━━ Data for this task ━━

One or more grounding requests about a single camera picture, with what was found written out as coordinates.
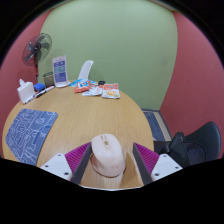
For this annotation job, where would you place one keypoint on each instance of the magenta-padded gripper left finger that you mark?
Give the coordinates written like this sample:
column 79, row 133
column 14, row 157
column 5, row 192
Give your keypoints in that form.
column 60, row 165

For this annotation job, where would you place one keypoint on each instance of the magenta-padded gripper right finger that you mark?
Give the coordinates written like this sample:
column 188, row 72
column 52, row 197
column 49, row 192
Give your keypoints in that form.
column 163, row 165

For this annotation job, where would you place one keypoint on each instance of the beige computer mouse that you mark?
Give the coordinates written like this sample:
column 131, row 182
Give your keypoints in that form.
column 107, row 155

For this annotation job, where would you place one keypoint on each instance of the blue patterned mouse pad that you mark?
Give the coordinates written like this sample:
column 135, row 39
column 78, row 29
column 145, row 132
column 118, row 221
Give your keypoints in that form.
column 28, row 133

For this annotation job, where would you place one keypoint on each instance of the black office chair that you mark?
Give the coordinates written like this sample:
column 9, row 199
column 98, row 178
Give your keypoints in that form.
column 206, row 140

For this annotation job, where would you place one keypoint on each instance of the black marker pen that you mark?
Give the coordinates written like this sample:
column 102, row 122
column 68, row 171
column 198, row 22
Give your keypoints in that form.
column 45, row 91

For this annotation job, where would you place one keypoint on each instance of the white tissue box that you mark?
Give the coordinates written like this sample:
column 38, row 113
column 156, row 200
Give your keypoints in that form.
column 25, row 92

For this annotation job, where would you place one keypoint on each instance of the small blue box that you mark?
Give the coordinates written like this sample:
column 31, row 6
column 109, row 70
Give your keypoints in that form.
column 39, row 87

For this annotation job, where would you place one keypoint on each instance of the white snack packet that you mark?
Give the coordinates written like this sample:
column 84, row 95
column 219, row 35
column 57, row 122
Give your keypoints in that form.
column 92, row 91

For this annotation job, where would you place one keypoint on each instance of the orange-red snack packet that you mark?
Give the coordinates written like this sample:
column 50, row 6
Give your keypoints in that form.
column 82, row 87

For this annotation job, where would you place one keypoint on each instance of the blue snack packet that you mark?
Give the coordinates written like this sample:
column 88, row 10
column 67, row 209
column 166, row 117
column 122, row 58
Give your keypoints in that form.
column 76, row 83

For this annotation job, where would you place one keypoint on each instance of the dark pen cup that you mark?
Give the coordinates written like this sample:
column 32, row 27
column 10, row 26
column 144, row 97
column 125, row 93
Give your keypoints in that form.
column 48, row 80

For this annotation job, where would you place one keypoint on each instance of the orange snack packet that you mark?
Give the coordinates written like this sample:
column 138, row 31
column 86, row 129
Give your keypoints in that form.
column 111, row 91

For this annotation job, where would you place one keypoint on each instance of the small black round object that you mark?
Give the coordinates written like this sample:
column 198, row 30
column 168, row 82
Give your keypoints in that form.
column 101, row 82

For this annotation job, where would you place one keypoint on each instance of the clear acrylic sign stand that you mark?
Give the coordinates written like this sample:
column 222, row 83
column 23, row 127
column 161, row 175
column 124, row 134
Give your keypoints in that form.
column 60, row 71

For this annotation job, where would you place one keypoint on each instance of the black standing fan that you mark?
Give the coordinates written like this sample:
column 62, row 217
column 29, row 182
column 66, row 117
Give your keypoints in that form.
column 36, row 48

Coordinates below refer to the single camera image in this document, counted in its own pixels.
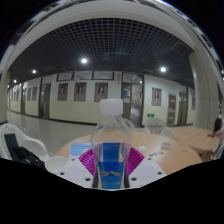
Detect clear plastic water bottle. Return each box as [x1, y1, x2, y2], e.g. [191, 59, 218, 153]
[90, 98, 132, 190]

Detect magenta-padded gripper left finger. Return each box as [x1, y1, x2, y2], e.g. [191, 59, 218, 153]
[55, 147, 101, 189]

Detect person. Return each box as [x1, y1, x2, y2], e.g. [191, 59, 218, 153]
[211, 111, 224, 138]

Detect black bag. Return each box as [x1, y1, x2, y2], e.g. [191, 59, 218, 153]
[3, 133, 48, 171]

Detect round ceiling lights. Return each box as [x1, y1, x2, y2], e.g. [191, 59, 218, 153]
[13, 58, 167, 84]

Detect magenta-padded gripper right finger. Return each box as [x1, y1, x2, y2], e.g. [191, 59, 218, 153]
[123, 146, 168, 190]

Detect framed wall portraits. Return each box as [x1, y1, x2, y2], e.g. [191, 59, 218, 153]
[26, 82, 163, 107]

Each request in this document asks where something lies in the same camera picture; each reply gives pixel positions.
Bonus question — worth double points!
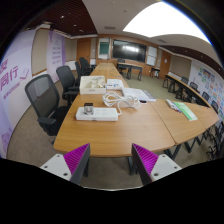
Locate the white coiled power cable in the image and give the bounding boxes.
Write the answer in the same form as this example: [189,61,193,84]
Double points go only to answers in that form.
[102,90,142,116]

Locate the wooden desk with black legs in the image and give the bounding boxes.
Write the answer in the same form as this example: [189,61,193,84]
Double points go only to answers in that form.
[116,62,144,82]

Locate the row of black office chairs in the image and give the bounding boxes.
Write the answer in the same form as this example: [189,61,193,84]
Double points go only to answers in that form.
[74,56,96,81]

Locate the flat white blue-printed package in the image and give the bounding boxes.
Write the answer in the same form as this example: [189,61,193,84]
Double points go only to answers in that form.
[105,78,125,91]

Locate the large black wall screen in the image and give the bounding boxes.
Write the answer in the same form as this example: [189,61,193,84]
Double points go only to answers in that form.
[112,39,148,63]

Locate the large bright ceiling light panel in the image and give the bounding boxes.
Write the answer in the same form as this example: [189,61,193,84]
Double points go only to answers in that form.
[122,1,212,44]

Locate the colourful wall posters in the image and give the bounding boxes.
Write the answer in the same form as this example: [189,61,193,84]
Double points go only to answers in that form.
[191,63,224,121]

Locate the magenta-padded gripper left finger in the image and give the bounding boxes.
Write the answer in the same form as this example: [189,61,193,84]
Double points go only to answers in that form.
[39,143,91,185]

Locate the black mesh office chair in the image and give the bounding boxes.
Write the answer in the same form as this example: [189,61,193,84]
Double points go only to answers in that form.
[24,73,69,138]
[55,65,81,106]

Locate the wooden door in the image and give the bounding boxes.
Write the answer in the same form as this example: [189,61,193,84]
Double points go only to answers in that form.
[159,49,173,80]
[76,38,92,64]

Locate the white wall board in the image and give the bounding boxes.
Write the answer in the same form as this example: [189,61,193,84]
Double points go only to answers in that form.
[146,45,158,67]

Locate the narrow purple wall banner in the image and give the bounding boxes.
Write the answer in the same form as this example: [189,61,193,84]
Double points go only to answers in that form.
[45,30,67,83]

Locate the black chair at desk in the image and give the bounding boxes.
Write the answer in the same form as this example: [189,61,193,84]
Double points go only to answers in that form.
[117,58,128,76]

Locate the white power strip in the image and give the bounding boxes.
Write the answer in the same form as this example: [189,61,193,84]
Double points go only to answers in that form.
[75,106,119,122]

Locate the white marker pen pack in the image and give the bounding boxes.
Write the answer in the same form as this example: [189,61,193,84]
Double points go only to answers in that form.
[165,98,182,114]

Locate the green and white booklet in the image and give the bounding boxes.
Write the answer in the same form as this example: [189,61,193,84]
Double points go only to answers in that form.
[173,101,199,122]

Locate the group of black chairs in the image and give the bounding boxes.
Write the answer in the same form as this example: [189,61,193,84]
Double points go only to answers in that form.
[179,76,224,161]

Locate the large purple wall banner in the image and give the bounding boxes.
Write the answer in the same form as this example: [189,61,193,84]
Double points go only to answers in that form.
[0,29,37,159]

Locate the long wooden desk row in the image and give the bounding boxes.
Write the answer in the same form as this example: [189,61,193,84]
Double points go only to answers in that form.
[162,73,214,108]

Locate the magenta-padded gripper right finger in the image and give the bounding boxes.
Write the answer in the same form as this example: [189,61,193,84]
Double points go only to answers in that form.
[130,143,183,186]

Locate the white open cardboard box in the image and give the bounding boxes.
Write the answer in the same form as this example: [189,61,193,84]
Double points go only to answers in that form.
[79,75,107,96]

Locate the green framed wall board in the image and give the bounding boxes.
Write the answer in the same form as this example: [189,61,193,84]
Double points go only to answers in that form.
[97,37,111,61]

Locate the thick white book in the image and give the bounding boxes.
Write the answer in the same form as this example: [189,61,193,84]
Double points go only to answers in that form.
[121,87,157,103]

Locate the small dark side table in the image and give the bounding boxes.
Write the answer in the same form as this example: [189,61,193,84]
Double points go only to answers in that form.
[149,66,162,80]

━━━

Within the listing above, locate the line containing "column 198, row 22" and the line containing "white snack packet that you mark?". Reproduce those two lines and all lines between them exactly, with nothing added.

Response area -
column 198, row 22
Give your keypoints in that form.
column 45, row 91

For this annotation job, where would you place one keypoint on each instance of the white tissue box that you mark?
Give the coordinates written like this sample:
column 38, row 113
column 156, row 200
Give your keypoints in that form.
column 25, row 92

For this annotation job, where would you place one keypoint on each instance of the small blue box that you mark?
Give the coordinates written like this sample:
column 31, row 6
column 109, row 70
Give your keypoints in that form.
column 39, row 87

For this annotation job, where would you place one keypoint on each instance of the white snack packet that you mark?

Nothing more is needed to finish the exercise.